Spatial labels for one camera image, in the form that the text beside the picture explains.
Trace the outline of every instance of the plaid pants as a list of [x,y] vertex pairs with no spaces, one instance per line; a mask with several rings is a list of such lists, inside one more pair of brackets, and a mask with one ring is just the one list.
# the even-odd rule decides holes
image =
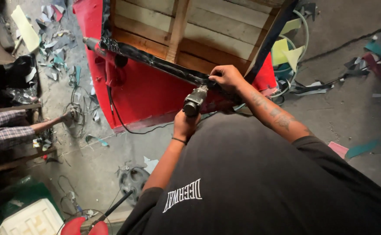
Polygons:
[[31,142],[36,137],[30,126],[16,126],[25,117],[25,110],[0,112],[0,151]]

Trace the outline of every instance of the dirt floor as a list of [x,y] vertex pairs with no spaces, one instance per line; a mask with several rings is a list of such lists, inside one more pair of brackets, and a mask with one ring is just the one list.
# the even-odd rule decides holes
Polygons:
[[[381,28],[381,1],[317,0],[316,3],[320,14],[315,22],[308,19],[310,39],[305,59]],[[19,4],[24,13],[36,19],[41,15],[41,6],[47,5],[48,1],[7,0],[7,4],[8,13]],[[92,86],[89,85],[90,73],[82,33],[70,5],[69,18],[63,17],[61,26],[75,34],[78,46],[67,51],[66,62],[69,67],[82,67],[80,85],[90,91]],[[15,32],[15,24],[11,23],[11,27]],[[334,80],[344,70],[344,63],[364,54],[363,47],[368,41],[359,40],[339,51],[303,63],[297,80],[305,85],[315,80]],[[295,44],[303,43],[303,30],[300,30]],[[18,51],[19,54],[27,53],[22,49]],[[56,82],[47,78],[43,69],[40,68],[43,113],[46,117],[56,117],[70,101],[72,88],[68,86],[67,77]],[[282,107],[324,142],[334,141],[350,148],[376,138],[381,139],[381,98],[372,98],[373,93],[381,93],[381,80],[370,73],[367,77],[348,78],[326,94],[304,97],[287,95]],[[115,174],[118,167],[125,163],[130,167],[145,166],[144,156],[151,160],[159,159],[171,138],[172,126],[159,128],[146,135],[115,135],[102,112],[99,112],[99,122],[94,122],[92,116],[88,115],[84,131],[104,139],[110,147],[103,147],[99,142],[88,145],[83,138],[73,138],[62,126],[57,126],[55,130],[61,143],[57,144],[58,155],[64,163],[45,165],[38,161],[30,168],[34,176],[41,178],[52,189],[56,201],[63,194],[57,186],[58,177],[65,175],[75,187],[79,195],[77,202],[83,208],[106,210],[119,190]],[[348,162],[381,186],[381,146],[373,153],[362,154]],[[122,205],[120,210],[128,211],[130,207]]]

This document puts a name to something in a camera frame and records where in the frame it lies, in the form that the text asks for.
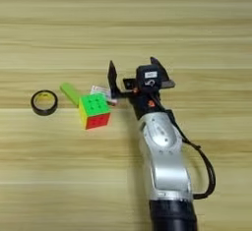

----

TASK REQUIREMENTS: Among the lines above, return each one holding the string "several".

RESPONSE:
Trace the outline of every instance of the plaid pants as a list of [x,y] vertex pairs with no spaces, one instance per line; a mask with several rings is a list of such lists, inside one more pair of brackets, and a mask with one ring is just the one list.
Trace the outline of every instance of the dirt floor as a list of [x,y] vertex pairs with no spaces, one instance per line; a mask with several rings is a list of such lists, inside one more pair of brackets, and a mask with one ring is just the one list.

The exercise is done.